In the majority’s view, the critical difference was that in enacting the federal law Congress made several findings to support the legislation. The majority accepted those findings even though, as Justice Ginsburg observed in an unusually scathing dissent, those findings were nothing more than political nonsense.
If I were grading Professor Stone’s exam paper, I would give him an “F.”

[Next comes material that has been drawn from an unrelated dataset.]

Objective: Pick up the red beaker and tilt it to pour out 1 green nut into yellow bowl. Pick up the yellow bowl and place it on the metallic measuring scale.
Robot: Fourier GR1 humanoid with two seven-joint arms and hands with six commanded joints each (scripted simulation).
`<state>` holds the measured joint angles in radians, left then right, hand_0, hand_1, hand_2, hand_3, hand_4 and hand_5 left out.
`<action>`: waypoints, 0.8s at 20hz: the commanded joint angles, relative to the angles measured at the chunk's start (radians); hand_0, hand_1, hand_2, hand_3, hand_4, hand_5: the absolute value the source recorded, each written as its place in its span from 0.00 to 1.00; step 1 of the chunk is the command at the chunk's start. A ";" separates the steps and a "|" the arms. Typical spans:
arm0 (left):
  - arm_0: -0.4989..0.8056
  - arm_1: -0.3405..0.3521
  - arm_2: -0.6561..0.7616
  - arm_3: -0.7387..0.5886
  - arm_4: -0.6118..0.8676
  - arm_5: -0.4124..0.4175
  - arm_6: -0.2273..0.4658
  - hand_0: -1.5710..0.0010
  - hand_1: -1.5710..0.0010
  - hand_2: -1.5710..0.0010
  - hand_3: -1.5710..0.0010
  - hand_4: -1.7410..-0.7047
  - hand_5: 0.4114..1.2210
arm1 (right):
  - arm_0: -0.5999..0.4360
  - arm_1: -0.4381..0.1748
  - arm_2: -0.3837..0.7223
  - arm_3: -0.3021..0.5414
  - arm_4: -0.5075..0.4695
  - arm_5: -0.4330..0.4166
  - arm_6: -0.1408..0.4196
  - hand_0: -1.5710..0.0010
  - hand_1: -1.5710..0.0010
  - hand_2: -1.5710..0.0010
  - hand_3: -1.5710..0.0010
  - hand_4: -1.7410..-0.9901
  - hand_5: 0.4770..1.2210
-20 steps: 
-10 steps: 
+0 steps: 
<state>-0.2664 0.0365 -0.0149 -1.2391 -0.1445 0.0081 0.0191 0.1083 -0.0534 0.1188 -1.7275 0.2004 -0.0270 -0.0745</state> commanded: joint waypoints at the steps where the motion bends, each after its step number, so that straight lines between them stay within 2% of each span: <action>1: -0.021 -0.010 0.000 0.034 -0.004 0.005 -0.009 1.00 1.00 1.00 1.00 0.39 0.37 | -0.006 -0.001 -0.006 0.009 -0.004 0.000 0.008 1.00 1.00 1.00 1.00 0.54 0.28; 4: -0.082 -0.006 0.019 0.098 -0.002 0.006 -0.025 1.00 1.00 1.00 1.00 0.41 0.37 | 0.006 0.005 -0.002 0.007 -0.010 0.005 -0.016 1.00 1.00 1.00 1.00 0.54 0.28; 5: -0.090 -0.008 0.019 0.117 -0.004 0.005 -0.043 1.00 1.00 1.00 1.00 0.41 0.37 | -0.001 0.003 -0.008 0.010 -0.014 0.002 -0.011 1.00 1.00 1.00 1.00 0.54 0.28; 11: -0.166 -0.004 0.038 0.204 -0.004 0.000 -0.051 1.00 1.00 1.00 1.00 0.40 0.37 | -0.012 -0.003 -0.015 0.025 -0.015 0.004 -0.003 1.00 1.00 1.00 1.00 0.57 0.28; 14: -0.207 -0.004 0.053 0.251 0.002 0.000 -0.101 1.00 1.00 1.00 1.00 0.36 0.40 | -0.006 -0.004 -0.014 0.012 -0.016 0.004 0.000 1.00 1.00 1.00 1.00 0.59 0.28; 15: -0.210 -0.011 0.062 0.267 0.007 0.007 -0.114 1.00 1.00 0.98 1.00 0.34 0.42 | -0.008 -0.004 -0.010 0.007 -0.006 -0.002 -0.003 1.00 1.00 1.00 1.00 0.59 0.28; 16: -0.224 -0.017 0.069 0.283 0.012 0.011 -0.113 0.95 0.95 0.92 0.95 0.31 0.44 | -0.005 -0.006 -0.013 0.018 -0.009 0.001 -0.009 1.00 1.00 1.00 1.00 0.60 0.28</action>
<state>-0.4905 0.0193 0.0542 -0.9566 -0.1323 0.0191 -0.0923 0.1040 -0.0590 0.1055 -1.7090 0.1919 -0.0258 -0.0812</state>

Here is a passage from page 35 of the majority opinion:
In reaching the conclusion the Act does not require a health exception we reject certain arguments made by the parties on both sides of these cases. On the one hand, the Attorney General urges us to uphold the Act on the basis of the congressional findings alone. Brief for Petitioner in No. 05–380, at 23. Although we review congressional factfinding under a deferential standard, we do not in the circumstances here place dispositive weight on Congress’ findings. The Court retains an independent constitutional duty to review factual findings where constitutional rights are at stake. See Crowell v. Benson, 285 U. S. 22, 60 (1932) (“In cases brought to enforce constitutional rights, the judicial power of the United States necessarily extends to the independent determination of all questions, both of fact and law, necessary to the performance of that supreme function”).
Compare the two passages I have bolded. You can go back and add all the context you like, and it won’t change a thing. Stone got it dead wrong.
A prospective law student who summarized the case this way should be encouraged to pursue another profession. The fact that a highly respected professor at one of the best law schools in the country could produce this account is stunning.
Prof. Stone’s post is an embarrassment to the University of Chicago Law School.